James Macpherson (Gaelic: Seumas MacMhuirich or Seumas Mac a' Phearsain; 27 October 1736 – 17 February 1796) was a Scottish writer, poet, literary collector and politician, known as the "translator" of the Ossian cycle of epic poems. He was the first Scottish poet to gain an international reputation.

Macpherson was born at Ruthven in the parish of Kingussie in Badenoch, Inverness-shire. In the 1752-3 session, he was sent to King's College, Aberdeen, moving two years later to Marischal College (the two institutions later became the University of Aberdeen); it is also believed that he attended classes at the University of Edinburgh as a divinity student in 1755–6. During his years as a student, he ostensibly wrote over 4,000 lines of verse, some of which was later published, notably The Highlander (1758), a six-canto epic poem, which he attempted to suppress sometime after its publication.

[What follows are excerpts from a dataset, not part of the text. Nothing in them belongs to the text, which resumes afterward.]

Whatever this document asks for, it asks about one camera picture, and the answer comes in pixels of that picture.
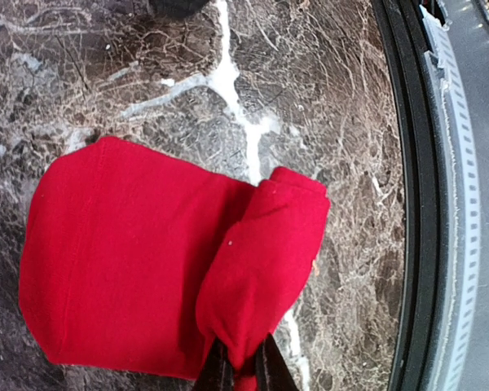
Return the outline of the red sock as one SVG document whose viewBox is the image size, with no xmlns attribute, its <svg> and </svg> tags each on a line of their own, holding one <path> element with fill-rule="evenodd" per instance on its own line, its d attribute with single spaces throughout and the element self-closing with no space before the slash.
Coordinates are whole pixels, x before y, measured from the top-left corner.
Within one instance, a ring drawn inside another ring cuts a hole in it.
<svg viewBox="0 0 489 391">
<path fill-rule="evenodd" d="M 29 209 L 19 304 L 55 364 L 195 379 L 216 340 L 238 390 L 324 239 L 324 185 L 257 186 L 105 137 L 55 160 Z"/>
</svg>

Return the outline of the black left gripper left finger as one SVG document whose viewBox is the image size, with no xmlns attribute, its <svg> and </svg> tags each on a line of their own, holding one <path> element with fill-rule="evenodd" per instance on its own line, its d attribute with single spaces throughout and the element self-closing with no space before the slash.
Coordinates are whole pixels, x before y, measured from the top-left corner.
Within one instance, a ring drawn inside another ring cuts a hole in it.
<svg viewBox="0 0 489 391">
<path fill-rule="evenodd" d="M 234 367 L 228 359 L 227 347 L 216 338 L 193 385 L 193 391 L 233 390 Z"/>
</svg>

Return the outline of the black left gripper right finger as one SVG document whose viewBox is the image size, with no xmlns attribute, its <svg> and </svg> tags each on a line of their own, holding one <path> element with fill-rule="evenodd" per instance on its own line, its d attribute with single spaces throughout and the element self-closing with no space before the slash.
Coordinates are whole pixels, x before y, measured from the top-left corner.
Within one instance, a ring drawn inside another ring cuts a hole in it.
<svg viewBox="0 0 489 391">
<path fill-rule="evenodd" d="M 268 334 L 254 355 L 259 391 L 297 391 L 296 383 L 272 334 Z"/>
</svg>

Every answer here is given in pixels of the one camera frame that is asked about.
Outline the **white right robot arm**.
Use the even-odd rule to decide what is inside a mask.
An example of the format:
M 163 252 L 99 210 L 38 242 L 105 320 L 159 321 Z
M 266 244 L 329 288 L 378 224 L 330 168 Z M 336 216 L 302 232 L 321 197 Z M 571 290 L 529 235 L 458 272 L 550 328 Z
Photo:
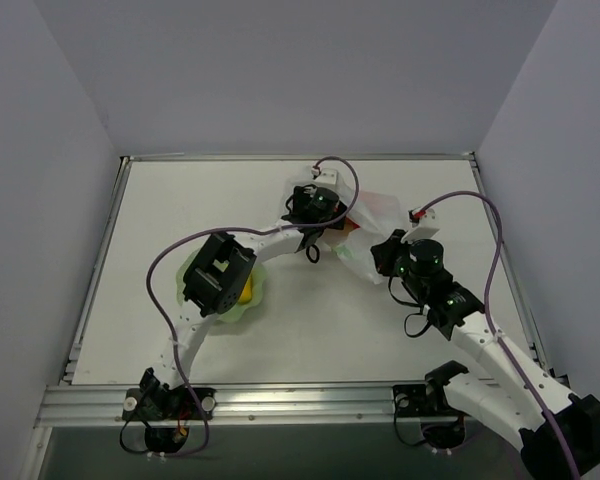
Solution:
M 578 396 L 544 371 L 487 314 L 485 304 L 444 266 L 432 239 L 402 230 L 371 248 L 377 272 L 397 279 L 426 312 L 427 325 L 497 383 L 489 387 L 449 361 L 429 372 L 424 400 L 435 412 L 466 413 L 515 448 L 535 479 L 579 479 L 600 465 L 600 401 Z

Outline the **yellow fake banana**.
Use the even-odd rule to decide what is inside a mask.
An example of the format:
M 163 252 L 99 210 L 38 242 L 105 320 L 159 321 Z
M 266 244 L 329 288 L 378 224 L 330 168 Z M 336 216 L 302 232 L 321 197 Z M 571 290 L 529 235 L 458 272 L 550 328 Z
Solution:
M 249 276 L 238 299 L 240 305 L 246 305 L 253 299 L 253 278 Z

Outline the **red fake apple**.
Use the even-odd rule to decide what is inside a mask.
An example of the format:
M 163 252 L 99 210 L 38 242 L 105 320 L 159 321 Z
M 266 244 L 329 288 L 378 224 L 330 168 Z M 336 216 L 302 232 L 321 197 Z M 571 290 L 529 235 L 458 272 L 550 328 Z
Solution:
M 349 234 L 352 231 L 358 230 L 360 228 L 360 226 L 354 222 L 350 217 L 346 217 L 344 219 L 344 226 L 343 226 L 343 231 L 346 234 Z

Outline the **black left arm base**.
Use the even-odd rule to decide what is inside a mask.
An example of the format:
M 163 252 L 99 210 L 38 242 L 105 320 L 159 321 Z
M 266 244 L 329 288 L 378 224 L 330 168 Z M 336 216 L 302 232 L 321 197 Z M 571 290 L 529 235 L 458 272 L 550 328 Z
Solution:
M 139 385 L 128 389 L 122 407 L 123 425 L 119 432 L 119 446 L 132 455 L 155 454 L 162 457 L 183 457 L 204 449 L 209 442 L 208 422 L 213 418 L 216 393 L 213 388 L 193 387 L 192 395 L 185 386 L 170 388 L 161 383 L 154 370 L 143 373 Z M 190 421 L 201 421 L 204 439 L 193 451 L 183 448 L 189 439 Z M 125 441 L 125 430 L 131 423 L 144 426 L 144 445 L 136 447 Z

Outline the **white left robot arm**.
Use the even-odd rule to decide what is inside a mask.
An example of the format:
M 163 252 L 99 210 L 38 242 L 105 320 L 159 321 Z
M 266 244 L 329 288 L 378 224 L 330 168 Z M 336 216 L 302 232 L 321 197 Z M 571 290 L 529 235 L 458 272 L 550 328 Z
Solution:
M 146 408 L 159 419 L 174 417 L 182 405 L 177 389 L 190 386 L 188 374 L 216 318 L 233 308 L 253 268 L 276 257 L 295 254 L 316 243 L 324 230 L 343 221 L 355 206 L 359 190 L 338 211 L 337 190 L 318 187 L 298 214 L 289 214 L 261 231 L 247 227 L 213 228 L 185 237 L 167 247 L 150 264 L 145 287 L 151 302 L 167 323 L 170 336 L 166 352 L 153 367 L 158 385 L 146 396 Z M 199 309 L 186 314 L 176 325 L 160 304 L 152 287 L 152 276 L 169 253 L 204 237 L 202 245 L 183 276 L 183 297 Z

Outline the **white plastic bag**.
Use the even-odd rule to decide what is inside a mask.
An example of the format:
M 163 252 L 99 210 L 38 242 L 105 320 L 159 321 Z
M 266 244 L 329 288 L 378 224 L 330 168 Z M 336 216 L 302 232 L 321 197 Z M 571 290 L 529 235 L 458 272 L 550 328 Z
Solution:
M 317 241 L 321 253 L 333 253 L 360 279 L 379 285 L 384 278 L 374 266 L 371 247 L 384 242 L 396 229 L 406 229 L 399 200 L 392 195 L 360 191 L 353 210 L 348 214 L 360 228 L 346 234 L 328 229 Z

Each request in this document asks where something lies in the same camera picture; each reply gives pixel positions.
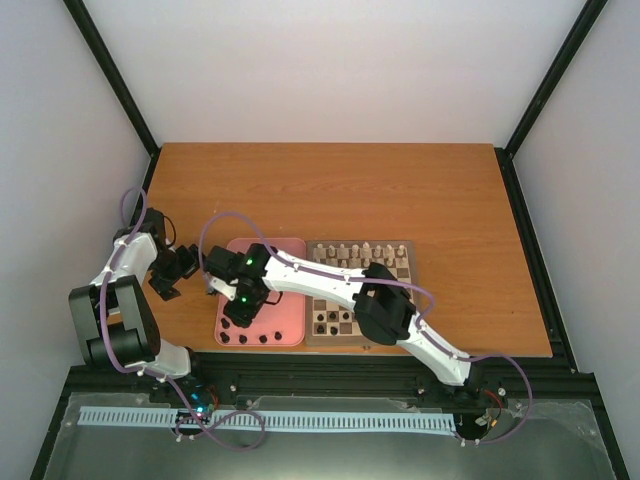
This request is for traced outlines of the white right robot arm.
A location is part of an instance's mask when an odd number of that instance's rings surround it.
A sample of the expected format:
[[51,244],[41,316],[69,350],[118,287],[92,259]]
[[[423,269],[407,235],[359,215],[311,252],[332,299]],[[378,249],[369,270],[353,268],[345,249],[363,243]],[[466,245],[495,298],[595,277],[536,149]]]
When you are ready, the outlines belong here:
[[351,312],[366,339],[402,347],[444,385],[463,387],[471,376],[470,355],[437,334],[425,320],[429,311],[412,302],[410,292],[419,288],[379,263],[340,268],[253,243],[245,253],[213,248],[205,271],[209,288],[227,298],[226,316],[238,327],[251,325],[272,291],[302,294]]

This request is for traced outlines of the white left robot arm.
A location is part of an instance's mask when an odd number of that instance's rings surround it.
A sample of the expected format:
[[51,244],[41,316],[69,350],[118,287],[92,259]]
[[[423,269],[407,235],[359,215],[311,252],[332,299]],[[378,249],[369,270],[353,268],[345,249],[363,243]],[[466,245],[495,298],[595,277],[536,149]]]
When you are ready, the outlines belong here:
[[173,379],[172,388],[186,402],[201,400],[208,378],[195,369],[194,352],[161,338],[143,292],[149,281],[164,301],[180,295],[177,281],[199,267],[198,247],[177,248],[152,232],[118,231],[113,251],[102,271],[68,297],[83,360],[93,368],[108,368],[116,360],[126,372],[147,372]]

On leaving college, he returned to Ruthven to teach in the school there. At Moffat he met John Home, the author of Douglas, for whom he recited some Gaelic verses from memory. He also showed him manuscripts of Gaelic poetry, supposed to have been picked up in the Scottish Highlands and the Western Isles. Encouraged by Home and others, he produced a number of pieces translated from the Scottish Gaelic, which he reportedly spoke, which he was induced to publish at Edinburgh in 1760 as Fragments of Ancient Poetry collected in the Highlands of Scotland.